While prosecutors emphasized that Ruch shot Plowden within seconds of the car crash, defense lawyer David Mischak urged the jurors to look at the case over a longer time frame. He said police had originally pursued the car because it figured in a homicide investigation from a murder the previous week, and that Ruch and other pursuing officers had been warned that its occupants should be considered “armed and dangerous.”

He said Plowden hit a police car as he sought to escape police, pushed his car up to 70 mph, and only came to a halt when he crashed into three parked cars.

Plowden’s relatives have said they were baffled by the assertion that the car Plowden was driving was tied to a killing in Kensington. On the day after he was shot, police said it was determined that Plowden was not a person of interest in the homicide.

A grand jury found that Ruch shot and killed Plowden, 25, after the car chase in December 2017. The panel said Plowden appeared “dazed and lost” after he crashed his Hyundai, then stumbled out and appeared to be trying to obey commands given by police as he sat on a sidewalk.

As Ruch fired his weapon, prosecutors said, his single shot cut through Plowden’s upraised left hand and tore into his head.

The four other officers at the scene had taken defensive positions around the Hyundai and two unmarked police cars, prosecutors said. They did not fire their guns.

Under Philadelphia police policy and guiding U.S. Supreme Court precedent, police may only fire their weapons when a suspect poses a threat to them or others.

» READ MORE: City to pay $1.2 million to the widow of a man shot by a Philadelphia police officer

Mischak, the defense lawyer, focused on Plowden’s right hand. On Tuesday, he urged the jurors to heed testimony from a neighbor who told police right after the shooting that Plowden’s right hand had been behind his back before the shooting and that he had also made a sudden movement with it an instant before Ruch fired.

The neighbor, Santee Weddington, affirmed that when he took the stand Monday. But he also painted a portrait of Plowden as vulnerable right after the crash, dazed and lying on his back on the sidewalk.

Last year, the city agreed to pay $1.2 million to settle a wrongful-death lawsuit filed by Plowden’s widow. It did not admit wrongdoing.

Ruch joined the force in 2008 and spent his career in the busy 35th Police District, headquartered at Broad Street and Champlost Avenue in North Philadelphia. Earlier in 2017, he and other officers shot and wounded a suspect in Germantown who police said had pointed a gun at them. Internal Affairs found it to be a justified shooting.

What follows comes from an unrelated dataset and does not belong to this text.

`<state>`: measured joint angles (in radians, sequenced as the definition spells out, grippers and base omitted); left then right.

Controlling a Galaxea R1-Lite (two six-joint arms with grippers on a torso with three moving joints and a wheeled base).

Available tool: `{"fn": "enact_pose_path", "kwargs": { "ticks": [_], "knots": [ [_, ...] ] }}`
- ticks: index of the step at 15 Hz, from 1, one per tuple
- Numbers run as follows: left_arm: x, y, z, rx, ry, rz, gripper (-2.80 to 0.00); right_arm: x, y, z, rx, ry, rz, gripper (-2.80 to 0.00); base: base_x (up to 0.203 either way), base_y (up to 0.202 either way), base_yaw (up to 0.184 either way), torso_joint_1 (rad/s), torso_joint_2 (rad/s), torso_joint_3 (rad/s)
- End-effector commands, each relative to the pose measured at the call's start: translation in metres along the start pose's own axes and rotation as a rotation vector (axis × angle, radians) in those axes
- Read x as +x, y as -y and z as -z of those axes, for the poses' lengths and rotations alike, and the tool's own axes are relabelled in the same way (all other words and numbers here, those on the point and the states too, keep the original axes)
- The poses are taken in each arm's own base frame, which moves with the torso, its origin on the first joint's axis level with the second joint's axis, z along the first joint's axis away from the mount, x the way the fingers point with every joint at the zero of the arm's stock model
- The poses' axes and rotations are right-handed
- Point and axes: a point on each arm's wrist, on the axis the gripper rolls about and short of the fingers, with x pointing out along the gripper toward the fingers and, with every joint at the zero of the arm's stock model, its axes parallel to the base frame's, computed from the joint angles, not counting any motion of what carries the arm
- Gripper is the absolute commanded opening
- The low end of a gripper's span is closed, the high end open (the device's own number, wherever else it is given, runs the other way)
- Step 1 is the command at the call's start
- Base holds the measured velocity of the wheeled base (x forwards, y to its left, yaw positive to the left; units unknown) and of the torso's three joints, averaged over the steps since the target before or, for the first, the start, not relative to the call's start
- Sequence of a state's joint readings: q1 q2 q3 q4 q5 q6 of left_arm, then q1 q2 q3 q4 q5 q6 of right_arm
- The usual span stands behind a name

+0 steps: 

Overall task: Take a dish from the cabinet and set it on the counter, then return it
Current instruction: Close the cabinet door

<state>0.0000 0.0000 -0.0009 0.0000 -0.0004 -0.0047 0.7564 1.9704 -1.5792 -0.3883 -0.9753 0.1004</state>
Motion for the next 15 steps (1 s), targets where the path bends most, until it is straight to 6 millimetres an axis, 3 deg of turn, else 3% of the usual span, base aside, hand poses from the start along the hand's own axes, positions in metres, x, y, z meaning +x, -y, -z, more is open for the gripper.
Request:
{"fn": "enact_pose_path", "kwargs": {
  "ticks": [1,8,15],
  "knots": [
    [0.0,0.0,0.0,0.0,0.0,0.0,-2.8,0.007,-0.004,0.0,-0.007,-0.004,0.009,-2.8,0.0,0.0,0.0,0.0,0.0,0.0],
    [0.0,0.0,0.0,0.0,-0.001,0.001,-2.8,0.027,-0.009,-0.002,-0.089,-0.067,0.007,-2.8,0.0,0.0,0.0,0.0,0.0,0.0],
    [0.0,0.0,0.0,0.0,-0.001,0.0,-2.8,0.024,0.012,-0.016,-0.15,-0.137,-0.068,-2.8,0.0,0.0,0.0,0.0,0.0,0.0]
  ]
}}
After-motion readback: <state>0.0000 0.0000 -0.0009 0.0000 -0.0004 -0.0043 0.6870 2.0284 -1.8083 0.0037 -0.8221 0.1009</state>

Ruch is the third former city police officer charged with murder since Larry Krasner became district attorney. Shortly after being sworn into office in 2018, Krasner asked why scores of police shootings over the years had been deemed justified.

In May, Krasner’s office charged former police officer Edsaul Mendoza with first-degree and third-degree murder in the shooting death of 12-year-old Thomas “TJ” Siderio. The third former officer to be charged with a fatal shooting, Ryan Pownall, is awaiting trial on third-degree murder charges for killing a man in 2017.

» READ MORE: Former Philly police officer charged with murder in 2017 shooting of an unarmed Black man

Ruch, like Mendoza and Pownall, was fired after the shooting.

Before the Ruch case, the last time a Philadelphia police officer was charged with murder on the job was in 1999, and that case was thrown out ahead of trial. In that case, Officer Christopher DiPasquale shot and killed unarmed teenager Donta Dawson during an North Philadelphia traffic stop in 1998. The city paid Dawson’s mother $712,000 to settle her pending lawsuit.

And the previous time a Philadelphia police officer actually went to trial on murder charges in 1984 when an officer, John Ziegler, was charged with killing a 17-year-old, William H. Green. The officer was acquitted after his lawyer argued that his gun went off accidentally while he was hitting Green with it.